What I would like to add is that how we relate to both ourselves, and these communities, change over time. In that spirit, “exvangelical” has become part of people’s identities, but the role it plays in their identity changes over time. For a time, it can be immensely important, and participation in those liminal communities and liminal identities can help us heal. Yet, as we heal, we may find ourselves drawn to other things, other identities. To use a linguistic metaphor, ‘exvangelical’ may for a time function as a noun, integral to your essence, and later it may be better suited as an adjective, one descriptor among many that adds color and dimension to your multi-faceted self.
Just because something is not permanent does not mean that it is not valuable. It all matters.
My hope is that as these communities, and the people that constitute them, continue to evolve and mature, that we can learn to recognize when we fall into unhealthy patterns.
When I began to spiral, I got caught up in the unforgiving cycle of comparison that social media can so easily cultivate - I worried about my follower count and level of engagement, worried that I wasn’t keeping pace with quote unquote “my peers” and that I simply did not matter. And perhaps I don’t. But at the same time, I was imputing things that simply were not registering to strangers and far-flung friends who had no idea what was going on, and overlooking the myriad blessings I have in my life. That is my own work, and it is not something that can be distilled down to a tweet or a tiktok or a story.
Regarding the more nebulous ideas of community and culture, I want to recognize that because of our upbringing in evangelicalism, most of us start at a deficit, regardless of age. This is not a millennial or Gen Z thing—it expands to include all generations born since the late 19th century. Today’s modern evangelicals, according to Michael Emerson & Christian Smith’s study from the year 2000, have a limited cultural tool kit. Robert Jones wrote about this in his book White Too Long, where he said:
“Particularly on questions related to race, [Emerson & Smith] found that white evangelicals’ cultural tool kit consisted of tools that restricted their moral vision to the personal and interpersonal realms, while screening out institutional or structural issues. Specifically, Emerson and Smith discovered that the white evangelical cultural tool kit contained three main tools that are all interconnected by theology: freewill individualism, relationalism, and antistructuralism. Spelled out, freewill individualism means that, for white evangelicals, “individuals exist independent of structures and institutions, have freewill, and are individually accountable for their own actions.” Relationalism means that white evangelicals tend to see the root of all problems in poor relationships between individuals rather than in unfair laws or institutional behavior. Finally, antistructuralism denotes the deep suspicion with which white evangelicals view institutional explanations for social problems, principally because they believe invoking social structures shifts blame from where it belongs: with sinful individuals.”

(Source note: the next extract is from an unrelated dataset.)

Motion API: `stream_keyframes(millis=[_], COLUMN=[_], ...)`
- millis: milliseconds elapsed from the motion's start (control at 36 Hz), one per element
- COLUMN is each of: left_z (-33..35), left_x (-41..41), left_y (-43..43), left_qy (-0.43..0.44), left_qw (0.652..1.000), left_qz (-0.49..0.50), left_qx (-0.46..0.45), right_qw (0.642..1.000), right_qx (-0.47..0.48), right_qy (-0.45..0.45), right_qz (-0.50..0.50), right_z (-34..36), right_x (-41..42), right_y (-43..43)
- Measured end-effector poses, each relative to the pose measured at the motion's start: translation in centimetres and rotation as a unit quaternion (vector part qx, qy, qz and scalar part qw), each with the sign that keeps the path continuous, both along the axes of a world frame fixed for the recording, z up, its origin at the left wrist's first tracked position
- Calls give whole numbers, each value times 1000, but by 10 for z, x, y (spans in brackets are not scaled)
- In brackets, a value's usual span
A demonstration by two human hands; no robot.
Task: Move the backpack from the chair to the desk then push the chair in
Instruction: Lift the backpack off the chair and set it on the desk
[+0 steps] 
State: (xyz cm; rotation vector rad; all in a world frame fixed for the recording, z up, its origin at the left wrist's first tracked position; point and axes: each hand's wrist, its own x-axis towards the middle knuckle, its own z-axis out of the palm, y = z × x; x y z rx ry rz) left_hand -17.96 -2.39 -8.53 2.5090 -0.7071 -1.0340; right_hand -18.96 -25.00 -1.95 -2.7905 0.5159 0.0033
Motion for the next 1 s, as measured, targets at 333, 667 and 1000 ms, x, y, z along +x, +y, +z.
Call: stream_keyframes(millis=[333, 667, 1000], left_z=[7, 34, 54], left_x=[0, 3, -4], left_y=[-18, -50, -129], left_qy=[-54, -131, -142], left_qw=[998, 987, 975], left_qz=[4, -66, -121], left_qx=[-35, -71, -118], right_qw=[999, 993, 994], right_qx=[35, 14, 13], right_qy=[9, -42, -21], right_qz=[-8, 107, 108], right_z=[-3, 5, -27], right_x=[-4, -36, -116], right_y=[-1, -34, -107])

Our vision was limited, but it is expanding in fits and starts - and that alone makes this work valuable. We once were blind, but now we see, you might say. Our tools were limited, but we add to them. We continue to be shaped by them. My hope is that we can continue to extend our awareness to include the tools we now use, including social media and community, and recognize how they continue to shape us - and hope that we can find beneficial ways to do so.
There have been and will be mistakes. But I hope - again I come back to that word, hope - that we can continue to find ways to reduce harm and hurt, and learn from those mistakes.
For my part, I find value in sharing this with you, the listener, and include you in this process. The process of me writing my book, of sharing a part of my self in public, and in doing so, admitting my own humanity, recognizing my faults, and loving my self all the same. We bring so much to bear to these communities and cultures, and whatever we can do to soften these hard & difficult times fraught with so much precarity is necessary.
Please be kind to others and to your self. These are terribly difficult times. Most of us are carrying so much.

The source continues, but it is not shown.